#### [To do]
Beginning at the line containing "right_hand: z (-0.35", repeat each line below exactly up to and including the line containing "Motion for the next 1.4". Do not repeat the pictures.

-------

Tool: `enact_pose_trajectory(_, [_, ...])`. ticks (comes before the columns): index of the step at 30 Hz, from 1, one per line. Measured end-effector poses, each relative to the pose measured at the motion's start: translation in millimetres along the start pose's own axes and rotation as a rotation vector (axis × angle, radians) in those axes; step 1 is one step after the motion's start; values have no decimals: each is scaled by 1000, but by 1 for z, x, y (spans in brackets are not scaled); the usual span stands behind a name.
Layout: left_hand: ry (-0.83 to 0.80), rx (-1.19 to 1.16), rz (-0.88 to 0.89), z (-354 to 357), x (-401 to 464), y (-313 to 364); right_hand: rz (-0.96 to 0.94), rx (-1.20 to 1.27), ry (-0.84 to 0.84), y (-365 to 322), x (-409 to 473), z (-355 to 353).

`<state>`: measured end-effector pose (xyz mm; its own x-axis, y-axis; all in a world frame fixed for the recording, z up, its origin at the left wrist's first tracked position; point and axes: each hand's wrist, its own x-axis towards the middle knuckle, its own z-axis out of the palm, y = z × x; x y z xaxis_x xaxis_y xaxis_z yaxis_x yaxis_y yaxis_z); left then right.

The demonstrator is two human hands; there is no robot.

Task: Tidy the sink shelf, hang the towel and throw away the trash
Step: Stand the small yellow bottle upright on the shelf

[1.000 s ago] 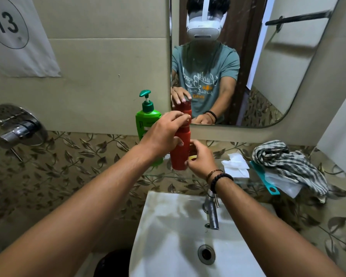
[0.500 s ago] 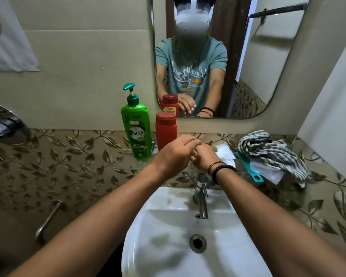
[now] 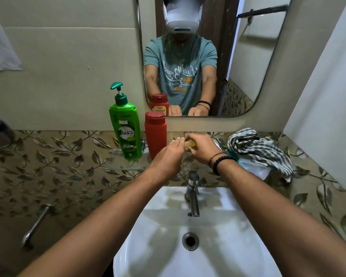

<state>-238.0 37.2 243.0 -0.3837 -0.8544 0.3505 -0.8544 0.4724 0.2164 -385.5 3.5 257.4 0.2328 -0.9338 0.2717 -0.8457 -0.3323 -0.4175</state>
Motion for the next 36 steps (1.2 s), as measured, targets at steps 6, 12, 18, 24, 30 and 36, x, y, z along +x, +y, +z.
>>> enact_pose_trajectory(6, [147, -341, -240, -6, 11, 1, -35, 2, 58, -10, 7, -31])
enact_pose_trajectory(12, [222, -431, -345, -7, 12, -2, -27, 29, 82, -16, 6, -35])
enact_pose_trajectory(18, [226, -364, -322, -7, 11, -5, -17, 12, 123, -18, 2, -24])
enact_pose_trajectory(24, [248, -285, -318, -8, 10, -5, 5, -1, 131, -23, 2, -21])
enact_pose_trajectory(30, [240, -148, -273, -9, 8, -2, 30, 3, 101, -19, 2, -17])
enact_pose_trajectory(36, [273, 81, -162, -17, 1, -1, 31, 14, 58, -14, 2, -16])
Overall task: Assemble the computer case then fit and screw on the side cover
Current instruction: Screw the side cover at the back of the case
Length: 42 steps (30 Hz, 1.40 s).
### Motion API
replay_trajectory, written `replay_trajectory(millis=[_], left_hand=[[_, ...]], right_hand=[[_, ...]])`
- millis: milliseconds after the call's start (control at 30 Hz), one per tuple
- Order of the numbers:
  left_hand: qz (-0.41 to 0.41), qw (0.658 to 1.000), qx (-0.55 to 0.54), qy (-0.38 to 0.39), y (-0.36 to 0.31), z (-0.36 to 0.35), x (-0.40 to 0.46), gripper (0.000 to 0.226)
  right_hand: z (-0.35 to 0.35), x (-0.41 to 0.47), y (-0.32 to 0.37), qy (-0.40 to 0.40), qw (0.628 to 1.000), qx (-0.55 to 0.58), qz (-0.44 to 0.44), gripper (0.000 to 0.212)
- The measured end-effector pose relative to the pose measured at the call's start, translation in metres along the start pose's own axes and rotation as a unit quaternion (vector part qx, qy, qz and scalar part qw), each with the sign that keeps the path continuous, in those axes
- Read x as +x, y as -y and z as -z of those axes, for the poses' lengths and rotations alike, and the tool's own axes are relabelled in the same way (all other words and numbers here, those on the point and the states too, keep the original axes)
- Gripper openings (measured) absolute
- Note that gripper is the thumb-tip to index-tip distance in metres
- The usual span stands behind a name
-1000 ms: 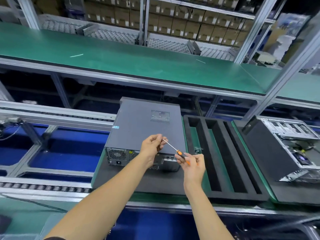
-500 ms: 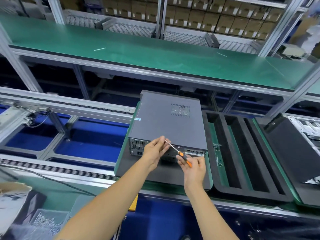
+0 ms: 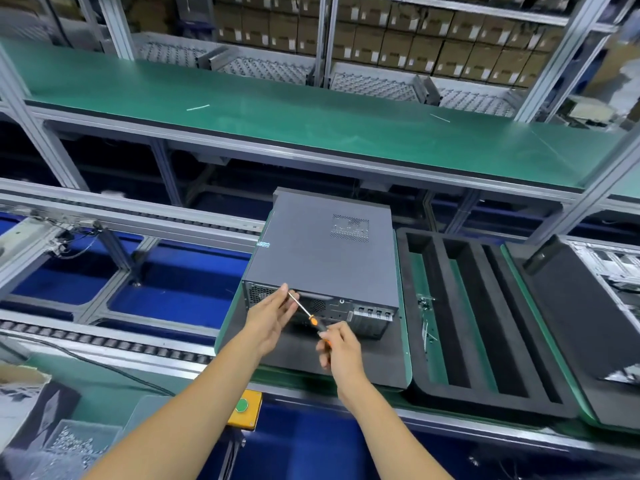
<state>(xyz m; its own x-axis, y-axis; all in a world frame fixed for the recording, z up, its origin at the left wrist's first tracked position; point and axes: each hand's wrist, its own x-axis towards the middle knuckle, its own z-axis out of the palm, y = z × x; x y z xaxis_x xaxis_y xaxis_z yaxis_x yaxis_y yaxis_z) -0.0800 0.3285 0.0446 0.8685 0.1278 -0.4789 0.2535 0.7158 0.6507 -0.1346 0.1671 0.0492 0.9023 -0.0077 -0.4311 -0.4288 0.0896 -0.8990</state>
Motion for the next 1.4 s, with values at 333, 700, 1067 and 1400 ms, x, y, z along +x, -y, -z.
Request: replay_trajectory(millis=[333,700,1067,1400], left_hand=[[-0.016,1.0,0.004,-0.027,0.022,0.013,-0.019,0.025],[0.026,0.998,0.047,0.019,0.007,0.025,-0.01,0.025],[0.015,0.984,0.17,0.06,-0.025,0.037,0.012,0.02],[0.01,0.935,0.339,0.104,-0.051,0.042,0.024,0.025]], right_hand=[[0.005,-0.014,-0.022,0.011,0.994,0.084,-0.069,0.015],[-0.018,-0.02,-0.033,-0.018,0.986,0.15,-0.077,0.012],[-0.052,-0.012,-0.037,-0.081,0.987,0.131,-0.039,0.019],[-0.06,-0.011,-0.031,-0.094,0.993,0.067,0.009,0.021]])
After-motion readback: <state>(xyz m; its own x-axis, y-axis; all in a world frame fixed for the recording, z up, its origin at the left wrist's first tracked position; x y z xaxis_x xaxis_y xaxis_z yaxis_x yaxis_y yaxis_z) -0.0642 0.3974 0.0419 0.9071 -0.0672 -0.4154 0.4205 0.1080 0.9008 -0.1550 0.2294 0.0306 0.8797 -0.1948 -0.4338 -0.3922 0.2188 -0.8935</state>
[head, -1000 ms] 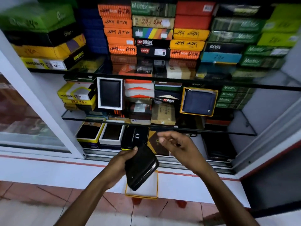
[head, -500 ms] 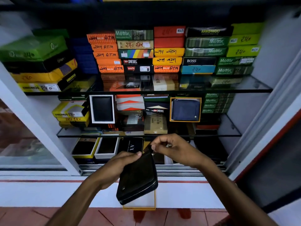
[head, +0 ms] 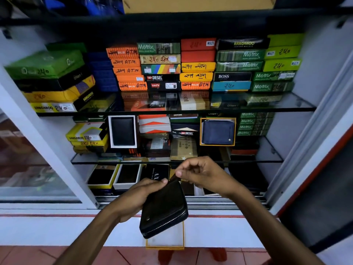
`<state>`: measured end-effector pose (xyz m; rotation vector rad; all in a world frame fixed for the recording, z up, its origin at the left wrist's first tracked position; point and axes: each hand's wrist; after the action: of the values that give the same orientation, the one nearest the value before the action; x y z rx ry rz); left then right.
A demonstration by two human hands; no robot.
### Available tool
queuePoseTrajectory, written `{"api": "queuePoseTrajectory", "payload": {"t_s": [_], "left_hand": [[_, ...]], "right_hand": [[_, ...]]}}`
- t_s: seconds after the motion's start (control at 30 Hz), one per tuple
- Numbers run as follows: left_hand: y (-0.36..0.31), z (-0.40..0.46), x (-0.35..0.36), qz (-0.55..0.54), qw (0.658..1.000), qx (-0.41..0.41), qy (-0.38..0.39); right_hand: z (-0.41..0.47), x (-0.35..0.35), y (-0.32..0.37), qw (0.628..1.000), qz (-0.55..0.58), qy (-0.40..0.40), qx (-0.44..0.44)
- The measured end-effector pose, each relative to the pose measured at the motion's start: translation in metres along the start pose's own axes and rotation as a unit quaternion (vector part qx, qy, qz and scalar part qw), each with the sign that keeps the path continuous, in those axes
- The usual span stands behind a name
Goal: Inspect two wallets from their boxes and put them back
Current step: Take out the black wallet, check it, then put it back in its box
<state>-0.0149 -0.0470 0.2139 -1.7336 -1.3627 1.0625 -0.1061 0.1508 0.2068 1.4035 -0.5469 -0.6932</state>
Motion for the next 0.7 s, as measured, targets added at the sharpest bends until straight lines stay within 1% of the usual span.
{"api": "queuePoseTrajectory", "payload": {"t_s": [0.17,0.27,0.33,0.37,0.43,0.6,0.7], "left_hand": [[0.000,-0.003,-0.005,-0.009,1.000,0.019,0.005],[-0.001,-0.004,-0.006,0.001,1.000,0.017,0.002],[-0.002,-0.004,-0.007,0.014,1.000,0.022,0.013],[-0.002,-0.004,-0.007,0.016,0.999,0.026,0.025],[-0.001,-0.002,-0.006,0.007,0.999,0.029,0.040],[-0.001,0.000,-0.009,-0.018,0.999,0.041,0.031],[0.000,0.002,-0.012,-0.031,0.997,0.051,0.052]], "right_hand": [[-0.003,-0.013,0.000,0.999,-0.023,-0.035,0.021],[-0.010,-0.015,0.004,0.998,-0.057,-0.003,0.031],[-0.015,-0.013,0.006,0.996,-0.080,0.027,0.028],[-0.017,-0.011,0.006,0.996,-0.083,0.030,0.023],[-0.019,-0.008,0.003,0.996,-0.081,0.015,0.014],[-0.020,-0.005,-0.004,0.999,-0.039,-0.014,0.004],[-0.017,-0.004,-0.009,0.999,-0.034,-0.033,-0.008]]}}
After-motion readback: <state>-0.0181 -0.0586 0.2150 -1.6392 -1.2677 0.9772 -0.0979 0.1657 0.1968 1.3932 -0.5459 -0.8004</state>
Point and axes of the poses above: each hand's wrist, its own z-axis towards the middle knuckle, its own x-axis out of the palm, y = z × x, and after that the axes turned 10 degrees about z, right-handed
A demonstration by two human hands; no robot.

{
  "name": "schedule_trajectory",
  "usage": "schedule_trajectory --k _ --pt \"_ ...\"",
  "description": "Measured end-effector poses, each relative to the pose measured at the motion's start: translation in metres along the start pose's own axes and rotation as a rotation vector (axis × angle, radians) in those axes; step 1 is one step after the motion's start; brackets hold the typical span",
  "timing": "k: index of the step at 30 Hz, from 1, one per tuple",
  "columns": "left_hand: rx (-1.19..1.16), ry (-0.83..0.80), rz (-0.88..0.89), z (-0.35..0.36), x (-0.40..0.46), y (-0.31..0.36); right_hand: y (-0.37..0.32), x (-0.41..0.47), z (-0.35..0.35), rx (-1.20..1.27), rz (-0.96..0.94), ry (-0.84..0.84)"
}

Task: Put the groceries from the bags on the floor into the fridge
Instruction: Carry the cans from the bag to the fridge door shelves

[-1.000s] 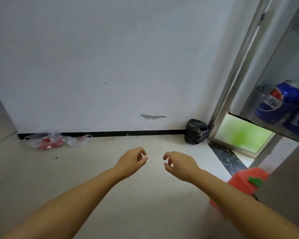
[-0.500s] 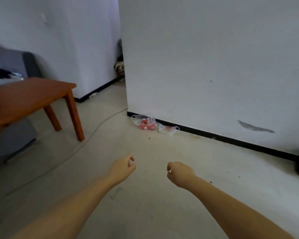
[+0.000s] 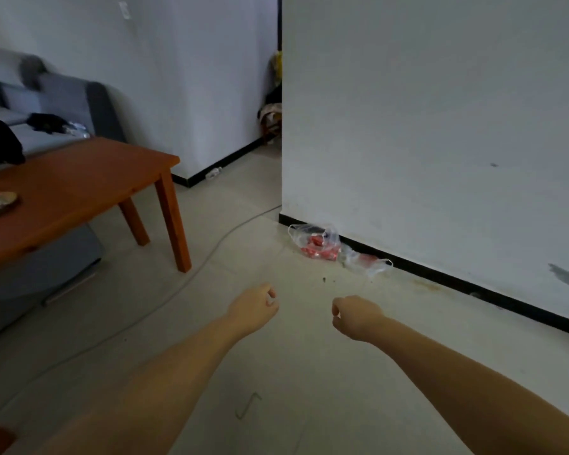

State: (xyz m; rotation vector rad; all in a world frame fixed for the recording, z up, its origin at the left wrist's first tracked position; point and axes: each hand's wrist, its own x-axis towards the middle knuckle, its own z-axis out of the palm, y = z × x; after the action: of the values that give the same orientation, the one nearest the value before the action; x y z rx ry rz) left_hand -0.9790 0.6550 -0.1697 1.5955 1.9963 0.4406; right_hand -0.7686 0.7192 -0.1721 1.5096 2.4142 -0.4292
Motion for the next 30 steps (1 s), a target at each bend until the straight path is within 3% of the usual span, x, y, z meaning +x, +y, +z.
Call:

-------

#### [Reply]
  right_hand: z (-0.35 to 0.35), x (-0.41 to 0.47), y (-0.32 to 0.37), qy (-0.40 to 0.40), qw (0.628 to 1.000), qx (-0.55 to 0.58), qz (-0.44 to 0.44), gripper (0.000 to 0.212)
- The measured end-effector pose relative to the pose measured at the call's start, translation in metres along the start pose's own axes and rotation as a unit quaternion (vector part qx, qy, qz and scalar part qw), each with the sign that keeps the path continuous, in those axes
- Read x as +x, y as -y and z as -z of those axes, for the poses' lengths and rotations alike, and the tool's own axes are relabelled in the same way (all other words and numbers here, those on the point and the states too, keep the original axes)
- Gripper openings (measured) absolute
- Note that gripper is the thumb-tip to index-tip distance in metres
- The usual span stands behind a name
-1000 ms: 
-500 ms: 
+0 ms: 
<state>(xyz m; its own x-axis, y-axis; all in a world frame fixed for the recording, z up, its origin at the left wrist's first tracked position; point and axes: each hand's wrist, its own x-axis towards the middle knuckle, its own z-axis out of the palm, y = z × x; x y z xaxis_x xaxis_y xaxis_z yaxis_x yaxis_y yaxis_z) -0.0800 0.3285 0.0446 0.8685 0.1278 -0.4789 0.2535 0.7158 0.6507 -0.1346 0.1671 0.0492 0.9023 -0.0077 -0.4311 -0.4288 0.0896 -0.8990</state>
Motion for the next 1.4 s, with values at 333, 700, 1067 and 1400 ms, x, y, z along +x, -y, -z.

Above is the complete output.